Federico Dueñas
Quienes nos hemos sensibilizado (y enamorado perdido) del tilma de San Juan Diego, donde se imprime milagrosamente la Virgen de Guadalupe delante de, al menos trece personas (los adelantos científicos podrían encontrar mas en el futuro) el 12 de diciembre de 1531, no cabemos de júbilo y admiración ante las sorprendentes distintas manifestaciones y mensajes que nuestra Divina Morenita devela, conforme avanza la ciencia en el tiempo al mundo cristiano para gloria de su amado hijo.
Su primera aparición fue básica para la cristianización y protección de los nativos de América ante la colonización. Ella fue el estandarte vital que el padre Miguel Hidalgo y Costilla llevó al inicio de la independencia de México en el siglo XVII. En el siglo XX, cuando la ciencia pudo hacerlo, nos siguió sorprendiendo y maravillando con el colorido desconocido y flotante de su pintura, sus ojos con reflejos humanos científicamente comprobados y mil cosas más que no puedo mencionar en este corto espacio, para ira de hermanos separados, ateos y similares.
Reina de México y emperatriz de América. ¡Su corazón palpita! ¡Sus ojos nos miran y su vientre … se mueve Se mueve en protesta contra las leyes que aprueban en aborto en la república mexicana y el resto del mundo.
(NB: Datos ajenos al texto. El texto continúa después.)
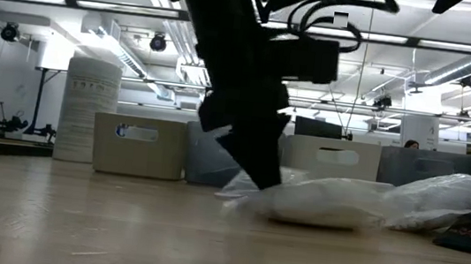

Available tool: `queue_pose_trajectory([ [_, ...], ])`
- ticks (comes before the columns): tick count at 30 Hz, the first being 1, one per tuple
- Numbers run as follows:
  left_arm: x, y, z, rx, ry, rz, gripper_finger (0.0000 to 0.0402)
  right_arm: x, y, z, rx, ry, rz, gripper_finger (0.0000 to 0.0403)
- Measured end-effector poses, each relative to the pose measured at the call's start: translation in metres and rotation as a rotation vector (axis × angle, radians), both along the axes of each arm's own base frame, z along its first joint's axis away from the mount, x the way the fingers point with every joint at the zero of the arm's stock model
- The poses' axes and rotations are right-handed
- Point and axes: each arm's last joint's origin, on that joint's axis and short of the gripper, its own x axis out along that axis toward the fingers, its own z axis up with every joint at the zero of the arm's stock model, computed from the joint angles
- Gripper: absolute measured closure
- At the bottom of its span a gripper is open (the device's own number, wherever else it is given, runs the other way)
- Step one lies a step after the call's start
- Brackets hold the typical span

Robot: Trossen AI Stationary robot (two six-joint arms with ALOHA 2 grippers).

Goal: Pick & Place Travel size toiletries
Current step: Put the cotton pack into the gray bin

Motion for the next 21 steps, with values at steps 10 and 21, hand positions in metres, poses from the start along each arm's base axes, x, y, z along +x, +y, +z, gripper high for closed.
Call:
queue_pose_trajectory([
  [10, -0.02, 0.0, -0.006, -0.138, 0.147, 0.183, 0.0241, 0.0, -0.001, 0.0, -0.02, -0.012, -0.004, 0.0039],
  [21, -0.049, -0.035, 0.01, -0.092, 0.173, 0.216, 0.0243, 0.0, 0.0, 0.0, -0.016, -0.016, -0.007, 0.0039],
])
Como lo demuestran fotografías del acontecimiento ocurrido el 24 de abril de 2007 en la Basílica de Guadalupe en la ciudad de México, el mismo día después de la decisión del Concejo de esa ciudad de legalizar el aborto a pedido hasta la semana 12 de gestación, el cual estaba prohibido hasta ese momento.
El padre Luis Matos, superior de la Comunidad de las Bienaventuranzas (México), recopiló las milagrosas fotografías, comentando que al final de la misa ofrecida para los niños abortados no nacidos, la asistencia a la Basílica se preguntaba de que esperaba de la Morenita mientras que muchos fieles tomaban fotografías del ayate de Tepeyac, expuesto y venerado en la Basílica y al pie del cual la muchedumbre de los peregrinos enmaraña sobre una alfombra que rueda, la imagen de la Virgen comenzó a borrarse, para dar lugar a una luz intensa que emanaba de su vientre, constituyendo un halo brillante teniendo la forma de un embrión.
Con un encuadre y un engorde importante es posible apreciar la posición de la luz que procede realmente del vientre de la imagen no es ni un reflejo, ni un artefacto. El ingeniero Luis Girault quien estudió las imágenes así realizadas y confirmó la autenticidad del negativo precisó que no se había modificado ni alterado, por superposición de alguna otra imagen por ejemplo. Dijo: “Se descubrió que la imagen no procede de ningún reflejo, sino que sale literalmente del interior de la imagen de la Virgen. La luz producida es muy blanca, pura e intensa, diferente de los atisbos fotográficos habituales producidos por los flashes. Esta luz se rodea con un halo y parece flotar al interior del abdomen de la Virgen. Este halo posee la forma y las medidas de un “embrión”.
En efecto si se examina más concretamente aún esta imagen haciéndola volver en un plan sagital, se distinguen al interior del halo algunas zonas de sombra que tienen las características de un embrión humano en el seno maternal «es Jesucristo verdadero Dios y verdadero Hombre: ¡es la fe católica!»